Words from Wiechers: Too Often, Too Hot and Too Long. . .

Johann W. Wiechers, Ph.D.
Johann W. Wiechers, Ph.D.

Editor's note: "Words from Wiechers" is a series considering the lessons our industry can learn from the late Johann Wiechers, Ph.D. He was an industry leader, colleague and critical thinker until his passing in 2011. Presenting Wiechers's insights is Tony O'Lenick.

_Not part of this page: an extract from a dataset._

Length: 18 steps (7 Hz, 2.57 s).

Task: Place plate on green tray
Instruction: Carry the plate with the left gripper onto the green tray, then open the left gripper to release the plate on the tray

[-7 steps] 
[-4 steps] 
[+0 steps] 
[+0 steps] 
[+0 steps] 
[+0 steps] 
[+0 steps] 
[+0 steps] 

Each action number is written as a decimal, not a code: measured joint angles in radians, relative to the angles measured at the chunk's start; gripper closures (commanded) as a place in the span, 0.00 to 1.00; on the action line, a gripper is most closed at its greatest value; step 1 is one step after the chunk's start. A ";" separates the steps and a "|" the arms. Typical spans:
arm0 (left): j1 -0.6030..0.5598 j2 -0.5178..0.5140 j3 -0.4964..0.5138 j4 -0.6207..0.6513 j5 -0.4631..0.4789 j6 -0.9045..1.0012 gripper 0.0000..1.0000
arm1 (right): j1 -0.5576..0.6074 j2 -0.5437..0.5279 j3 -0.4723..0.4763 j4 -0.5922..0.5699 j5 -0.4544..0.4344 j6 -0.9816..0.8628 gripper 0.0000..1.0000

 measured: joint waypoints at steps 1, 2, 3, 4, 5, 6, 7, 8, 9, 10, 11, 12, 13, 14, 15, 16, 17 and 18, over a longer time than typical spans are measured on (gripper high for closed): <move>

In Chapter 50 of his book, Memories of a Cosmetically Disturbed Mind, Wiechers begins with a scientific observation about skin's natural moisturizing factor and topical penetration.

"If you extract too much natural moisturizing factor (NMF), you damage your barrier function and when that happens, skin penetration of whatever is applied onto the skin increases." He continues, "Since the advent of confocal Raman microspectroscopy, we know for certain what we had always expected. Our levels of NMF, our natural moisturizing factor, diminish toward the skin surface.

See related: Beauty Giants Uncover Skin Absorption of Some 50 Compounds

"NMF is a complex mixture of many amino acids, lactate and ions that are all water-soluble, so they should be easy to extract from the skin by water. And when are we surrounded by water? When we swim and when we take a bath or a shower.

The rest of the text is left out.